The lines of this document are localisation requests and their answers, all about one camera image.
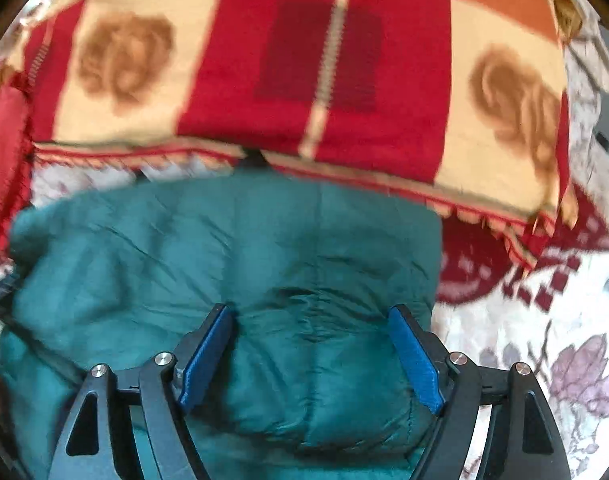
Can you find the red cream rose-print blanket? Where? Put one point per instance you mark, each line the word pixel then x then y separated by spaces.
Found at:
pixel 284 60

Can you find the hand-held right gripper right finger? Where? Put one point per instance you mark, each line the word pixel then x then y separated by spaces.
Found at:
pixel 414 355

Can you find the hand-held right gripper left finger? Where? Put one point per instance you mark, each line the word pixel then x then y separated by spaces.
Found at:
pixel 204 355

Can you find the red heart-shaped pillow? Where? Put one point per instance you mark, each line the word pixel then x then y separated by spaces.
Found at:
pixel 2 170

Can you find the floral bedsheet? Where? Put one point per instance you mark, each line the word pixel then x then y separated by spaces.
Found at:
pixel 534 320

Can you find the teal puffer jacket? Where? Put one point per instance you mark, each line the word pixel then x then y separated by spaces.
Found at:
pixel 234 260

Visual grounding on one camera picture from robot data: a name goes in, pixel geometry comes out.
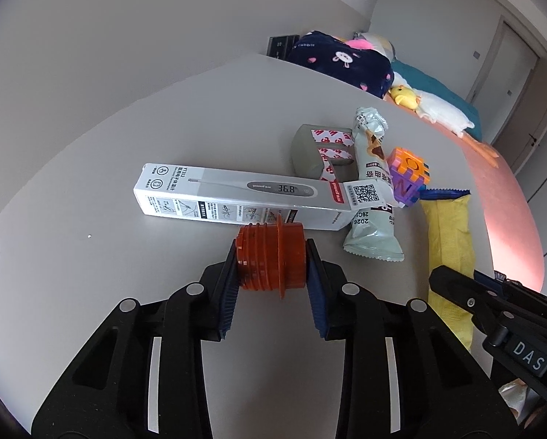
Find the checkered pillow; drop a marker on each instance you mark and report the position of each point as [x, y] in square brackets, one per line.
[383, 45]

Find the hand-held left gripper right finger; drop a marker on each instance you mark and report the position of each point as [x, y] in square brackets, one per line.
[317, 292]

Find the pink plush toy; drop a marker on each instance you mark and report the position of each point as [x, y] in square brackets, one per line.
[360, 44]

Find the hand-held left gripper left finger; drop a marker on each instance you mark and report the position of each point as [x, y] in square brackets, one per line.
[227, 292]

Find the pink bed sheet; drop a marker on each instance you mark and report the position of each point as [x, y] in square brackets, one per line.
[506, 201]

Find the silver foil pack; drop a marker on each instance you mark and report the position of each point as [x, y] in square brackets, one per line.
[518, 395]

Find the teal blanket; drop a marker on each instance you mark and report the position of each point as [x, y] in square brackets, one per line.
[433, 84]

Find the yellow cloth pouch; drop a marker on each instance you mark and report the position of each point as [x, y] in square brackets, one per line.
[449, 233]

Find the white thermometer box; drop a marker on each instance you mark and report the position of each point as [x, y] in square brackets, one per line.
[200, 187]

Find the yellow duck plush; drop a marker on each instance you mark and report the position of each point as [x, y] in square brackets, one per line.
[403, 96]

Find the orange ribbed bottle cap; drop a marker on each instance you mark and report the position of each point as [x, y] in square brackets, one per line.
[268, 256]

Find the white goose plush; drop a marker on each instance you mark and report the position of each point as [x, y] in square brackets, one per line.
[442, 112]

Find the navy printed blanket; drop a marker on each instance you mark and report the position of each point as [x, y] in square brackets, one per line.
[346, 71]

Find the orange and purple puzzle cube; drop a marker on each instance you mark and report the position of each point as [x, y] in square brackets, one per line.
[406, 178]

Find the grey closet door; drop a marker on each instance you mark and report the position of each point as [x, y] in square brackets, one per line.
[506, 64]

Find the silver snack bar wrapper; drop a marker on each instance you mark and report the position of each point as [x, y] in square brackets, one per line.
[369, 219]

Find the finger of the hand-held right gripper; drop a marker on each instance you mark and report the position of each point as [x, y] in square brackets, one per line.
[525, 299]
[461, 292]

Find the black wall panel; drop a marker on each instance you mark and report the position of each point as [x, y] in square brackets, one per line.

■ **What is needed**
Read through the entries and copy each line in which "camera" appears.

■ **Completed exercise**
The lines of this document are localisation requests and their answers, all about one camera image.
Visual grounding on one camera picture from robot data: a name goes in, pixel geometry comes out.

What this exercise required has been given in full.